In March 1998, the publishing house Hodder and Stoughton brought out McCarthy's first travel book, McCarthy's Bar: A Journey Of Discovery In Ireland. The work followed McCarthy's journey in Ireland over a six-month period by travelling from the south to the north-west of the country. A commercial success, it would sell over a million copies; in response, he admitted "to a childlike pleasure in seeing my own book take its place on the shelves among writers I've admired for years. And if the literary life gets a little dull, there's always the thrill of going into W H Smith and moving McCarthy's Bar in front of Bill Bryson before anyone catches you." The Daily Telegraph described it as an "affectionate, revealing and well-lubricated look at the changing face of a country" which discussed a series of "wide-eyed encounters".

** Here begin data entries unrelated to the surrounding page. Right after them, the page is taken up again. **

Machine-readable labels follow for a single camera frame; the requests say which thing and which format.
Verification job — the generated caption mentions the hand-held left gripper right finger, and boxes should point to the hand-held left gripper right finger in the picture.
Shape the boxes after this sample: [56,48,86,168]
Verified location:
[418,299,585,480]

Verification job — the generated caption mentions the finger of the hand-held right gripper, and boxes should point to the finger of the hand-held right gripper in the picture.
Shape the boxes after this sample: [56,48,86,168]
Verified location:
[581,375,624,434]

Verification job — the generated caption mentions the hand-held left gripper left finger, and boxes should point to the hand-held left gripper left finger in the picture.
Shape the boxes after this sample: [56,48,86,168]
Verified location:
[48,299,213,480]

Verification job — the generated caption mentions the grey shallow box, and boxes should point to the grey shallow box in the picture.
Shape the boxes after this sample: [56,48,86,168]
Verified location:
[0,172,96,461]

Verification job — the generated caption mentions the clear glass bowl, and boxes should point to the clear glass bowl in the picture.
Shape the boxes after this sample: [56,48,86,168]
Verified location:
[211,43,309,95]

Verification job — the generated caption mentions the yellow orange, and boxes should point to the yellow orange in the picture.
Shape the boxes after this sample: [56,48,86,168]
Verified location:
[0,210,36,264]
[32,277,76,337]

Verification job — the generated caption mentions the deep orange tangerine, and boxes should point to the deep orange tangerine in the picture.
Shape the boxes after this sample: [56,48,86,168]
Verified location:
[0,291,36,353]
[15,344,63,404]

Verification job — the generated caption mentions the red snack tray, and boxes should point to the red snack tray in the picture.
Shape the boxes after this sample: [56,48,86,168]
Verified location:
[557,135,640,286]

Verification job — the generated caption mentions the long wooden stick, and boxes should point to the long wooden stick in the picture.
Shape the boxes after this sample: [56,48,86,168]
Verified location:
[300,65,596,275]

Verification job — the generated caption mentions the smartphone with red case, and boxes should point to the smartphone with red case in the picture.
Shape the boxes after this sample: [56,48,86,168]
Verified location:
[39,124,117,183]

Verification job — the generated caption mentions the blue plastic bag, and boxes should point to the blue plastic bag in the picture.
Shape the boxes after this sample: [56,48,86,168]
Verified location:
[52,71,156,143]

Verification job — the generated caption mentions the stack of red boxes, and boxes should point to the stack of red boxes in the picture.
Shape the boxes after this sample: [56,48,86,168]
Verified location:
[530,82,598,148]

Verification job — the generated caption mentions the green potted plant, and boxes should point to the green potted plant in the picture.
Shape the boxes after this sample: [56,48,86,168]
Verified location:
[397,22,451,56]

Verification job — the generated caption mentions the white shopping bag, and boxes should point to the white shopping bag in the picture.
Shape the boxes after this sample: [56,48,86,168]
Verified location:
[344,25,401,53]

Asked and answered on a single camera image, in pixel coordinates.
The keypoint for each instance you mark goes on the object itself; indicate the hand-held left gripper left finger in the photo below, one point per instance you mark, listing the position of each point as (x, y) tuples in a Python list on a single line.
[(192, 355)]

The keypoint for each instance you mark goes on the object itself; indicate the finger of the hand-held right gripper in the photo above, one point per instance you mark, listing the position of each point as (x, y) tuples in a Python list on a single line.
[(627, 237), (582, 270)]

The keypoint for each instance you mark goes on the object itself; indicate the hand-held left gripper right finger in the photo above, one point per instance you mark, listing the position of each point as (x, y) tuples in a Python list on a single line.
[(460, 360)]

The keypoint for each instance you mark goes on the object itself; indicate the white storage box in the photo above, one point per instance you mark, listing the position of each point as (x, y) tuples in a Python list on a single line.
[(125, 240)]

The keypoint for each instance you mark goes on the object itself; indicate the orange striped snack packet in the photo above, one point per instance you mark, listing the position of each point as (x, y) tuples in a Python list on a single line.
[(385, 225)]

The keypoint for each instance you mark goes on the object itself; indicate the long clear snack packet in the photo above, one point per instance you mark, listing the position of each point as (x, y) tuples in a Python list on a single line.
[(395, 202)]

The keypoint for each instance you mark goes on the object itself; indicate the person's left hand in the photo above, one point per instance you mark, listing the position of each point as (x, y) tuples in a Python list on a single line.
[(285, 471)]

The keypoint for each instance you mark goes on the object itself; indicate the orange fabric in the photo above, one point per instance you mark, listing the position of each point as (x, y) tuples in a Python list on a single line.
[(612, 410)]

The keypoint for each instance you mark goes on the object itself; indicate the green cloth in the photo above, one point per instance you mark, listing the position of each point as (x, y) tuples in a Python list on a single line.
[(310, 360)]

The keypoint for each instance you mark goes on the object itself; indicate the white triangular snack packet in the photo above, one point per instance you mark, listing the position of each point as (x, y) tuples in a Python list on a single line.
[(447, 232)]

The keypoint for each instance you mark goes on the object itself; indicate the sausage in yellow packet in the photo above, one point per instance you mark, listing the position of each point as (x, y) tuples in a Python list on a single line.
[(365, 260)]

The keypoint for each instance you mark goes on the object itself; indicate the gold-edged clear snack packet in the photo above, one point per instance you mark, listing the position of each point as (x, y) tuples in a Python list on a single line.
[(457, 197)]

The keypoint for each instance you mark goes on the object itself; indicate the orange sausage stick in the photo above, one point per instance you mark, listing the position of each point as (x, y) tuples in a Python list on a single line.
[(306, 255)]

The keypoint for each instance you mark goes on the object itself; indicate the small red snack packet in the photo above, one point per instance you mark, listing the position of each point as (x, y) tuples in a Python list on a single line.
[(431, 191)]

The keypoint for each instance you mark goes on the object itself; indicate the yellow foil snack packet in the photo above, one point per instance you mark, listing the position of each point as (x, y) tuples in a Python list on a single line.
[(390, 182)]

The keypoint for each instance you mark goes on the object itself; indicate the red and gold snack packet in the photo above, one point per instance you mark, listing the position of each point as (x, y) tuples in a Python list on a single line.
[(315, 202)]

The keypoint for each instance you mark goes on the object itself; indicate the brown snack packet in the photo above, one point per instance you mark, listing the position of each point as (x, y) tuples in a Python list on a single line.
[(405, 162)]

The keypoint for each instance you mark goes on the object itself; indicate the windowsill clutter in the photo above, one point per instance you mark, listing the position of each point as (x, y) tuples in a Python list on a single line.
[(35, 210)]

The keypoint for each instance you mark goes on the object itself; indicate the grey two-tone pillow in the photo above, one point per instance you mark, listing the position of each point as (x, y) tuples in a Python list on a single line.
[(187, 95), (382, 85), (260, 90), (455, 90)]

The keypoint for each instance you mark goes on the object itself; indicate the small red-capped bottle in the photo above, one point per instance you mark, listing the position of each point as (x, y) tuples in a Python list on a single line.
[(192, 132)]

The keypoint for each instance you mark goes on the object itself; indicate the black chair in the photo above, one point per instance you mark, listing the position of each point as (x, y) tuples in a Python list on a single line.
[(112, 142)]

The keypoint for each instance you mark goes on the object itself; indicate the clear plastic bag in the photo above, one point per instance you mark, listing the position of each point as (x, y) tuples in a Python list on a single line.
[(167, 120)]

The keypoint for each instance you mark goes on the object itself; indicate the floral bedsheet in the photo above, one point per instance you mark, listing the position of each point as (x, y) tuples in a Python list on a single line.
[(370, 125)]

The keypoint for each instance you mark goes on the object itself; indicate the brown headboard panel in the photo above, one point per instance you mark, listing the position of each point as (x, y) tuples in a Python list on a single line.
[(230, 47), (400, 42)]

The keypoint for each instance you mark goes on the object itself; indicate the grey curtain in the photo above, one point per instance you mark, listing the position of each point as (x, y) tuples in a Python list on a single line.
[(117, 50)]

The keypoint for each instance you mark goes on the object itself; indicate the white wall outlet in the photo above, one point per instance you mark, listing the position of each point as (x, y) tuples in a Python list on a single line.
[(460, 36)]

In 2002, his follow-up book appeared as The Road to McCarthy.

Peter McCarthy wrote his books with pen and paper and upon answering a question that asked if he was a technophobe replied: "Yes big time. I've got a kettle and a fridge, but I don't own a computer, a word processor or even a typewriter." Moving from Brighton to a village in the South Downs in East Sussex with his family, he enjoyed taking solitary walks across the Downs, describing the landscape as "a kind of neolithic M25".

After the success of his previous books, McCarthy was planning on writing a third travel work, exploring the six counties of Northern Ireland. The diagnosis of cancer in February 2004 changed this. McCarthy died at the Royal Sussex Hospital in Brighton on 6 October 2004; he was survived by his wife Irene and three daughters, Alice, Isabella and Coral.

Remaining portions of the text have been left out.